I say 'we' because the robot and I are a partnership now.
I can't realise my artistic dreams without it and it can't operate without my drawings.

I nailed the drawing size issue (pulley size was set wrong so they weren't rotating enough, so the pen didn't move as far as it was supposed to)
I re-measured the wall for the 5th time and got another set of numbers (the correct ones)
I fed the robot the G code of my face and it worked really well.  (Of course)
Picture
Bertha, A4.
Picture
Cousin with Butterfly on head, A4
Picture
Portrait of the Artist, A3.

THEN I figured it was time to do some actual drawings instead of my face.
SO in Inkscape I converted some drawings to vectors and simplified the paths so there's slightly less lines to draw. The images are saved as .dxf (Drawing Interchange Format), then opened in the drawbot app on my Linux machine, converted to G code, saved as .ngc.

Then I can open the .ngc file in the drawbot app on my windows netbook which is connected to the robot. It's a terribly messy work around but until I can get Linux to see the robot in the java app that's how it goes. Ideally the drawbot app on the netbook should just take the .ngc, convert it to G code and draw.

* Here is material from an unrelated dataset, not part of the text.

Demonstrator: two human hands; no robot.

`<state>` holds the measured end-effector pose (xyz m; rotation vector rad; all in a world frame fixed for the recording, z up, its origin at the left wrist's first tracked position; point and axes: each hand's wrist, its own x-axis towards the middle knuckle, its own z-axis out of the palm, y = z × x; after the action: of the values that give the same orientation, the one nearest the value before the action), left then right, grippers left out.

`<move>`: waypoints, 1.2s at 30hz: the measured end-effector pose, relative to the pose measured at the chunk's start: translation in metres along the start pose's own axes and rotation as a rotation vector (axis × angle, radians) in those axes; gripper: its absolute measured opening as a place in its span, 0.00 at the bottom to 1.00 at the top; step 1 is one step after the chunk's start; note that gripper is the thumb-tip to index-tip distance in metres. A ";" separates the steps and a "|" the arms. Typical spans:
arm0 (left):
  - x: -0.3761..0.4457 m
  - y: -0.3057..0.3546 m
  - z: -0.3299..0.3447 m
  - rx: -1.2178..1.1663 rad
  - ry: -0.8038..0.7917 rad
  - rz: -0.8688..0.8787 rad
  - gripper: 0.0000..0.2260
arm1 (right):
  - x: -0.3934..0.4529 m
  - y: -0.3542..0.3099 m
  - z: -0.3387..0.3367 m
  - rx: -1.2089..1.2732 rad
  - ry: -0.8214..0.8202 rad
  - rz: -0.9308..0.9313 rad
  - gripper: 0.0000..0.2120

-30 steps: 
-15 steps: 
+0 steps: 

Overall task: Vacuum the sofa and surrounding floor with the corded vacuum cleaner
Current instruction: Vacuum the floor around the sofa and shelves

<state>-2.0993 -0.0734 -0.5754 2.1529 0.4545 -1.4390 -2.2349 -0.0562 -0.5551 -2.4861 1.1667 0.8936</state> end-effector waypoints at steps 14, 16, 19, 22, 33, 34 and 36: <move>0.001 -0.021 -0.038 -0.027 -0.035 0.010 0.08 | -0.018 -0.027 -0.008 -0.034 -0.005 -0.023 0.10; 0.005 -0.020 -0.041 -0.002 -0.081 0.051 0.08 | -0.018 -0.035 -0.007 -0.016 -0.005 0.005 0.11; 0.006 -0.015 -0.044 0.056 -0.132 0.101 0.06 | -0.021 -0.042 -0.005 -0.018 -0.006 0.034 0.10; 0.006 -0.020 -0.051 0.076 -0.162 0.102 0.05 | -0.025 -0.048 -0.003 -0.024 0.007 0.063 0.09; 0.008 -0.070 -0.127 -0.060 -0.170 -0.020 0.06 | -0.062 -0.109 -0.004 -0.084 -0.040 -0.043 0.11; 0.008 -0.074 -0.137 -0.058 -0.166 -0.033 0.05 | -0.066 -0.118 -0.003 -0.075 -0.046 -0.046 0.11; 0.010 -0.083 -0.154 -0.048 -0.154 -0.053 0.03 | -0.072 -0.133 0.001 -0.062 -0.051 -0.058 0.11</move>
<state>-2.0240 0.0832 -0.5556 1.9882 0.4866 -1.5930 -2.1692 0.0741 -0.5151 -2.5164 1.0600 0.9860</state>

I set the robot to draw A1 size, double checked it knew where the paper ended (so I don't draw on the wall) Everything was looking good so I hit the draw button. Then shit got weird. It was supposed to be drawing a circle but it clearly wasn't. The app keeps track of where it's at with the drawing and it wasn't matching up to what was happening on the wall. I stopped the drawing, double checked all the measurements in the drawbot app and gave it a different image. It drew the outline of the image correctly but when filling in the detail it was all over the show.

Naturally I thought the computer has just spat out some dodgy G Code, no problem. I can generate some more. After all, the files have been through a few conversions; .XCF > .PNG > .DXF > .NGC. So I re-set the robot and fed it the G code of my face, knowing that it has drawn from that code before with no issues. Annnnd that's where the logic ended. Robot ended up drawing my face stretched horizontally, then it decided that its 'home' point was at the bottom of the wall, not the centre where I set it to.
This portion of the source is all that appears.